● **Required work**:
Every single entry must be restated word for word.

● **Extracted entries**:
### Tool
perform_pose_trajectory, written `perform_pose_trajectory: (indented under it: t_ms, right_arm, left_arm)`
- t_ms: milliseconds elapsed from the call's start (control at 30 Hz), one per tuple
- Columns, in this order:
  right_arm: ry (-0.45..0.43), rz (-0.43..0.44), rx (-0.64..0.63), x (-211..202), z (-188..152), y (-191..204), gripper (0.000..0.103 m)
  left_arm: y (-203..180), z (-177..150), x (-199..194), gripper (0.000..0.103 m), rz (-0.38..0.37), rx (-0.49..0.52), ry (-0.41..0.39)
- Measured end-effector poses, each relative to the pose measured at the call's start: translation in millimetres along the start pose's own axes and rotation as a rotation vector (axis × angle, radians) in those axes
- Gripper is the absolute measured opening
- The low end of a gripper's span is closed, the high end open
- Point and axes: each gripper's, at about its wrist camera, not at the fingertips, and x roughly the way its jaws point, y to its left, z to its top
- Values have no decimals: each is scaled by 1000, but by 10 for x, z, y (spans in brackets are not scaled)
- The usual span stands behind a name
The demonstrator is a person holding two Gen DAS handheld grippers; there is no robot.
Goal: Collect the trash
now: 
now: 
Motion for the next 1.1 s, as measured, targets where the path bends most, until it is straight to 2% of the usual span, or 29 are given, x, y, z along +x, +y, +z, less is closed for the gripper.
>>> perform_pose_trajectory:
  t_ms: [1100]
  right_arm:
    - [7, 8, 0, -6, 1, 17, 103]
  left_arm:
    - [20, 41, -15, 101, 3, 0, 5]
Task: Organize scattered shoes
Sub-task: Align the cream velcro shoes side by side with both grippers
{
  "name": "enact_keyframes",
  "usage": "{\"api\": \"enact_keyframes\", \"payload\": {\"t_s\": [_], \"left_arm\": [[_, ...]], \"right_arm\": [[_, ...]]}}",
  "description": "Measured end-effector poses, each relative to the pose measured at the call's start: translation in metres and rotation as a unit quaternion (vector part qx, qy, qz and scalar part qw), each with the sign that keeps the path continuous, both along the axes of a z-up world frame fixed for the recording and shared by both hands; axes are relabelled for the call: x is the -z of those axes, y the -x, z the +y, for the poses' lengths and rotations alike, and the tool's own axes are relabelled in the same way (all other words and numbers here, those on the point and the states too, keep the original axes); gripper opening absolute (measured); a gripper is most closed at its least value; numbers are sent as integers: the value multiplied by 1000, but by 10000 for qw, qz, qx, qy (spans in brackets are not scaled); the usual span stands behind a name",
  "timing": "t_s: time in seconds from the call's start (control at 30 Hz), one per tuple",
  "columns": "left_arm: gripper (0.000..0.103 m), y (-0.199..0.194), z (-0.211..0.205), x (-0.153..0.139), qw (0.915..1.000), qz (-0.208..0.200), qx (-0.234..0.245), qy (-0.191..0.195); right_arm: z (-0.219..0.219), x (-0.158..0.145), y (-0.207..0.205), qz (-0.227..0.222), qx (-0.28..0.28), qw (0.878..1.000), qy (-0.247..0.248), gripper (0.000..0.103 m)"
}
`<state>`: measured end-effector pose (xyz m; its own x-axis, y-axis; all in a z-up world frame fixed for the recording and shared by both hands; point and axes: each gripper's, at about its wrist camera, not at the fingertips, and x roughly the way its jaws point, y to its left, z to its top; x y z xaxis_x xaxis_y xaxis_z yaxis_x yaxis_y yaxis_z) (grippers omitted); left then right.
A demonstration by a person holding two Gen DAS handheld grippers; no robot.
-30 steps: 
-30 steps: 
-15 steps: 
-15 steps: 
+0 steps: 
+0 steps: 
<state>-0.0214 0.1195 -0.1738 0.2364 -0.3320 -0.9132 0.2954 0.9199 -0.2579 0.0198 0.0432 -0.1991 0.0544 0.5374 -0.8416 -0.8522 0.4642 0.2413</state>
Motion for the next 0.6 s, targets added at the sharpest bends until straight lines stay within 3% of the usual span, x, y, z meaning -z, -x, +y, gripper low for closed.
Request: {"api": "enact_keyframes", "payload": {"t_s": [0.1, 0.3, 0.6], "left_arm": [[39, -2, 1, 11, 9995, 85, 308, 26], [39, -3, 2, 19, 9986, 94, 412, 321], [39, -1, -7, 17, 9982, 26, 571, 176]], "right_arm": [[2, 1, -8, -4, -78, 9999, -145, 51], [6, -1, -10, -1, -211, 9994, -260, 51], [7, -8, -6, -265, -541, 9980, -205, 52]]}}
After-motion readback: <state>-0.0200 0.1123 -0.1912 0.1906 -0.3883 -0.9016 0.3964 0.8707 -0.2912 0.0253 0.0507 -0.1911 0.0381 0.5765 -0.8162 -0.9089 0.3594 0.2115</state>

● **Answer space**:
### Tool
perform_pose_trajectory, written `perform_pose_trajectory: (indented under it: t_ms, right_arm, left_arm)`
- t_ms: milliseconds elapsed from the call's start (control at 30 Hz), one per tuple
- Columns, in this order:
  right_arm: ry (-0.45..0.43), rz (-0.43..0.44), rx (-0.64..0.63), x (-211..202), z (-188..152), y (-191..204), gripper (0.000..0.103 m)
  left_arm: y (-203..180), z (-177..150), x (-199..194), gripper (0.000..0.103 m), rz (-0.38..0.37), rx (-0.49..0.52), ry (-0.41..0.39)
- Measured end-effector poses, each relative to the pose measured at the call's start: translation in millimetres along the start pose's own axes and rotation as a rotation vector (axis × angle, radians) in those axes
- Gripper is the absolute measured opening
- The low end of a gripper's span is closed, the high end open
- Point and axes: each gripper's, at about its wrist camera, not at the fingertips, and x roughly the way its jaws point, y to its left, z to its top
- Values have no decimals: each is scaled by 1000, but by 10 for x, z, y (spans in brackets are not scaled)
- The usual span stands behind a name
The demonstrator is a person holding two Gen DAS handheld grippers; there is no robot.
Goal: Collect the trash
now: 
now: 
Motion for the next 1.1 s, as measured, targets where the path bends most, until it is straight to 2% of the usual span, or 29 are given, x, y, z along +x, +y, +z, less is closed for the gripper.
>>> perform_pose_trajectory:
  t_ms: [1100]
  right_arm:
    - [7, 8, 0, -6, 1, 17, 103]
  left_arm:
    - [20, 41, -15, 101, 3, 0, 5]
Task: Organize scattered shoes
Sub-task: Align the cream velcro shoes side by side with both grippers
{
  "name": "enact_keyframes",
  "usage": "{\"api\": \"enact_keyframes\", \"payload\": {\"t_s\": [_], \"left_arm\": [[_, ...]], \"right_arm\": [[_, ...]]}}",
  "description": "Measured end-effector poses, each relative to the pose measured at the call's start: translation in metres and rotation as a unit quaternion (vector part qx, qy, qz and scalar part qw), each with the sign that keeps the path continuous, both along the axes of a z-up world frame fixed for the recording and shared by both hands; axes are relabelled for the call: x is the -z of those axes, y the -x, z the +y, for the poses' lengths and rotations alike, and the tool's own axes are relabelled in the same way (all other words and numbers here, those on the point and the states too, keep the original axes); gripper opening absolute (measured); a gripper is most closed at its least value; numbers are sent as integers: the value multiplied by 1000, but by 10000 for qw, qz, qx, qy (spans in brackets are not scaled); the usual span stands behind a name",
  "timing": "t_s: time in seconds from the call's start (control at 30 Hz), one per tuple",
  "columns": "left_arm: gripper (0.000..0.103 m), y (-0.199..0.194), z (-0.211..0.205), x (-0.153..0.139), qw (0.915..1.000), qz (-0.208..0.200), qx (-0.234..0.245), qy (-0.191..0.195); right_arm: z (-0.219..0.219), x (-0.158..0.145), y (-0.207..0.205), qz (-0.227..0.222), qx (-0.28..0.28), qw (0.878..1.000), qy (-0.247..0.248), gripper (0.000..0.103 m)"
}
`<state>`: measured end-effector pose (xyz m; its own x-axis, y-axis; all in a z-up world frame fixed for the recording and shared by both hands; point and axes: each gripper's, at about its wrist camera, not at the fingertips, and x roughly the way its jaws point, y to its left, z to its top; x y z xaxis_x xaxis_y xaxis_z yaxis_x yaxis_y yaxis_z) (grippers omitted); left then right.
A demonstration by a person holding two Gen DAS handheld grippers; no robot.
-30 steps: 
-30 steps: 
-15 steps: 
-15 steps: 
+0 steps: 
+0 steps: 
<state>-0.0214 0.1195 -0.1738 0.2364 -0.3320 -0.9132 0.2954 0.9199 -0.2579 0.0198 0.0432 -0.1991 0.0544 0.5374 -0.8416 -0.8522 0.4642 0.2413</state>
Motion for the next 0.6 s, targets added at the sharpest bends until straight lines stay within 3% of the usual span, x, y, z meaning -z, -x, +y, gripper low for closed.
Request: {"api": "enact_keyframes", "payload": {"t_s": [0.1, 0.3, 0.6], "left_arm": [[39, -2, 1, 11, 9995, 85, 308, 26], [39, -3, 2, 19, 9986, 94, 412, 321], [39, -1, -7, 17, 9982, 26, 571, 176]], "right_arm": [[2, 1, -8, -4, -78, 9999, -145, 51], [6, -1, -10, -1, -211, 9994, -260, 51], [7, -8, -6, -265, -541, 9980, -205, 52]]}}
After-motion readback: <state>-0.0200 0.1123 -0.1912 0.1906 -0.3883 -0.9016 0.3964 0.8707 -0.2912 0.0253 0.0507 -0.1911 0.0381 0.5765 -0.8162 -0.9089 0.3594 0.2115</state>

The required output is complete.